And the IRS actually to their credit did actually a pretty good job of being flexible back then,, which a lot offices weren’t. And so I think on a knowledge worker side, I think one of the things is, now that we’ve taught employees and candidates that work can be done from everywhere. Now they know that the air can’t go back in the bottle. And so flexibility becomes not a foreign concept or some type of academic thing. It becomes very real because candidates are now driving the conversation. Employees are now driving conversation saying, again, if I want to work in an office and there’s a lot of legit reasons that I would want to go to an office, then I want to have flexibility. If I want to go to the office two days out of the week, I want that flexibility.
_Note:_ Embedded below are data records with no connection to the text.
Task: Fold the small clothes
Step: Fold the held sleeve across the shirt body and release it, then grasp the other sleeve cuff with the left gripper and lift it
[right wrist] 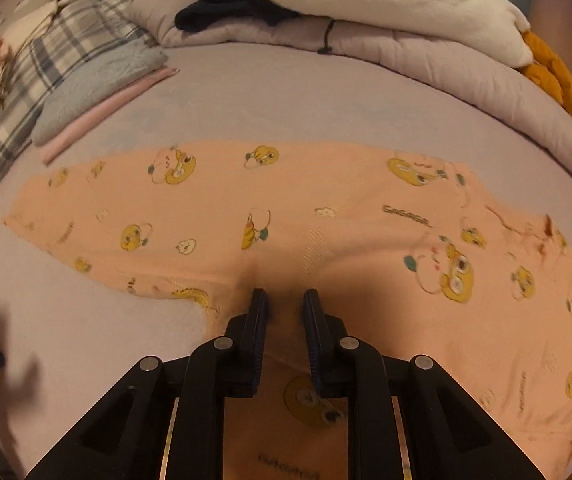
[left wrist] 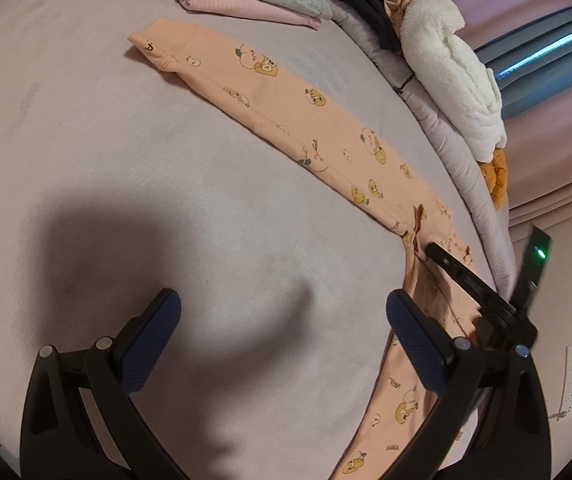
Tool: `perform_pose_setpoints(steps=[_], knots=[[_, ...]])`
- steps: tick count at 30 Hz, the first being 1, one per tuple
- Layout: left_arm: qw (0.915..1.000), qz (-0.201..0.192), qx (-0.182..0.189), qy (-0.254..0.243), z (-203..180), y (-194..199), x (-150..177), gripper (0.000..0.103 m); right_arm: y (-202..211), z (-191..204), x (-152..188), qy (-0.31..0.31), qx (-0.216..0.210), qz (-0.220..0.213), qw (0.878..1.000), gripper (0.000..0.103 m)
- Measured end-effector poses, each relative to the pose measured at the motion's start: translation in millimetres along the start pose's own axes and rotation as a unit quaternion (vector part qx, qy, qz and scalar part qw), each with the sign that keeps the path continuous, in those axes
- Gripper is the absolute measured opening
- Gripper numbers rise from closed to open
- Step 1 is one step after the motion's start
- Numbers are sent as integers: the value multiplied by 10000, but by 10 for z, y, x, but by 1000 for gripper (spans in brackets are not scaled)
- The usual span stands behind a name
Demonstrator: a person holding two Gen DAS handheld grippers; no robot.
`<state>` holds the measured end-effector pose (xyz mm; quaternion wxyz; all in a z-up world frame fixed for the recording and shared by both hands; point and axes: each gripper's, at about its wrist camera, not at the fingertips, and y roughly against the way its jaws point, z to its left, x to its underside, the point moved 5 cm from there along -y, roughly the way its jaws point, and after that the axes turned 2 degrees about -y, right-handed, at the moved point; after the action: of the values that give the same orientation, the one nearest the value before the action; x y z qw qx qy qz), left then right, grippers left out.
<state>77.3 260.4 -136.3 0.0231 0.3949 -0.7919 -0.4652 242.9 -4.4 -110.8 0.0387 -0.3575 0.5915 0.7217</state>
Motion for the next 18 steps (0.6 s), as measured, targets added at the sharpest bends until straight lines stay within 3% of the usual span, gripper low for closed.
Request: perform_pose_setpoints(steps=[5, 10, 18], knots=[[9997, -20, 112, 211, 69, -18, -51, 102, 397, -15, 197, -416, -732, -317, 9959, 20], [9994, -94, 152, 280, 82, -17, -146, 102, 569, -29, 559, -794, -1460, -206, 9859, 20], [9946, -534, 356, 817, 307, 67, -592, 102, 673, -198, 886, -1221, -1625, -73, 9791, 20]])
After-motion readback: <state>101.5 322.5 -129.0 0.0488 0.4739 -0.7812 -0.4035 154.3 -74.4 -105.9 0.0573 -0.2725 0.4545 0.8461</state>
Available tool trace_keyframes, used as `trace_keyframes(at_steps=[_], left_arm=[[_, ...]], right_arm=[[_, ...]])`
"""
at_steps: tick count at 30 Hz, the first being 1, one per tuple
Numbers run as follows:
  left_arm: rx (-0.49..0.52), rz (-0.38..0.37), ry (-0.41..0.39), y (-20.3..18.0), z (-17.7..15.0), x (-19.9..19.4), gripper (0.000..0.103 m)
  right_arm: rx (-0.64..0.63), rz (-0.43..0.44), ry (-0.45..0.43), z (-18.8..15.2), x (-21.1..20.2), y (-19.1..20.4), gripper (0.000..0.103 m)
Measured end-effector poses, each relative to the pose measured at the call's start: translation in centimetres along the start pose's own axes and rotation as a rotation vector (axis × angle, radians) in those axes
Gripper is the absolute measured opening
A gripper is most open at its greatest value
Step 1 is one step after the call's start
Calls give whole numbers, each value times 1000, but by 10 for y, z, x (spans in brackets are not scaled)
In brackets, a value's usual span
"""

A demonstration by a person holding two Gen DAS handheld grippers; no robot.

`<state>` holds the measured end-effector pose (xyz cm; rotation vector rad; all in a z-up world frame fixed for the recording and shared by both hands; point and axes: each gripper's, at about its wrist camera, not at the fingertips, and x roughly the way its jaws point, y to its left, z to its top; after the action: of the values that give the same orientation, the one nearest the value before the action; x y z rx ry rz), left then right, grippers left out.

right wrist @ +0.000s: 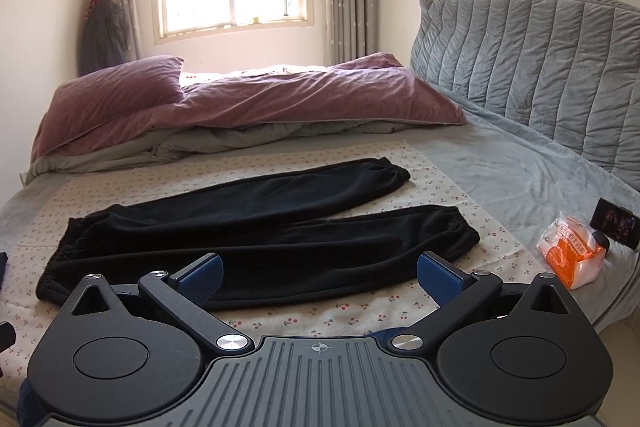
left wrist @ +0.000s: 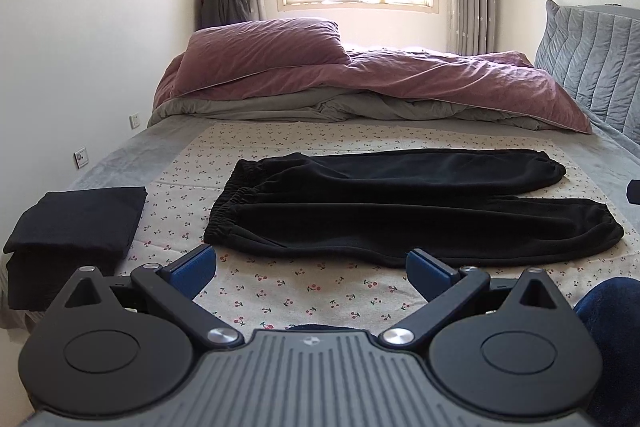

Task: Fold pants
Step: 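Move both grippers toward the black sweatpants' elastic waistband, then close the left gripper on the waistband while the right gripper grasps the other waistband edge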

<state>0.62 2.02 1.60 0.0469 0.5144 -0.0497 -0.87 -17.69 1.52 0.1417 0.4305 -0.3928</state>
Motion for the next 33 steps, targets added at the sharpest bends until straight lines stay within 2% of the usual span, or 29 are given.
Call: trace_keyframes(at_steps=[2, 5, 10, 13, 16, 18, 23, 26, 28, 31, 33], left_arm=[[-6, 16, -16, 2, 4, 1, 96], [0, 29, -17, 0, 6, 9, 96], [-16, 58, 23, -5, 16, 44, 96], [-27, 60, 20, -10, 27, 60, 96], [-5, 114, 17, -10, 36, 77, 96], [-30, 125, 24, -4, 42, 86, 96], [-75, 125, 98, 7, 45, 106, 96], [-119, 94, 159, 24, 53, 131, 96], [-188, 111, 196, 48, 57, 154, 96], [-218, 171, 269, 86, 55, 184, 96], [-239, 217, 297, 111, 48, 199, 96]], right_arm=[[33, 28, -13, 0, 0, 1, 103], [58, 44, 11, -2, 8, 3, 103], [-13, 41, 76, -5, 32, 1, 103], [-25, 13, 103, -4, 56, -12, 103], [-4, 0, 122, -2, 80, -31, 103], [36, -11, 146, 0, 97, -43, 103], [91, -22, 197, 5, 132, -58, 103], [93, 6, 204, 17, 151, -63, 103], [168, 26, 232, 27, 178, -80, 103], [345, -80, 339, 33, 233, -129, 103], [361, -144, 385, 25, 259, -154, 103]])
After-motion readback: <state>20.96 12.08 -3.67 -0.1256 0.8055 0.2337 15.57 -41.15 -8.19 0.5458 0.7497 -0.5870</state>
So you’re seeing the power shift to the employee and candidate that says, yeah, I want to work how I want to work. Which is a foreign concept for most leaders to then deal with, no, you work the way I want you to work. So I think that’s one thing. Now on the hourly side, I think it just comes down to, again, we, because of the pandemic, we cut a bunch of hourly jobs and those folks got bit. They got snakebit. And now with the parts of that economy coming back, they’re not willing to do certain things. And so that’s what you see with the no shows and the ghosting or accepting a job and then not showing up and all that other stuff. So the disconnect on the hourly side to me is, they have more options and now they’re now they’re looking at, as they should have always and probably did. Who’s going to give me ultimately the best job? Now I have options.
If is Chipotle going to give me $15 an hour and pay for my college. And I’m part time I’ll choose that over the McDonald’s job that pays me 15.50, but doesn’t pay for my college. And so I think on one level, the disconnect between you have people out there looking for work. You have looking at people out there that are looking for people that, candidates, et cetera. I think it is a candidate driven market on both sides, which is rare for us. Because usually it’s an hourly or it’s in the knowledge worker salaried. Now we’re to an area where it’s both. And because of, especially on the knowledge worker side, the world is now your playground as a candidate. You can now apply to jobs in Paris or Dubai or whatever. If you can navigate the time zones and navigate the work, you can work anywhere in the world.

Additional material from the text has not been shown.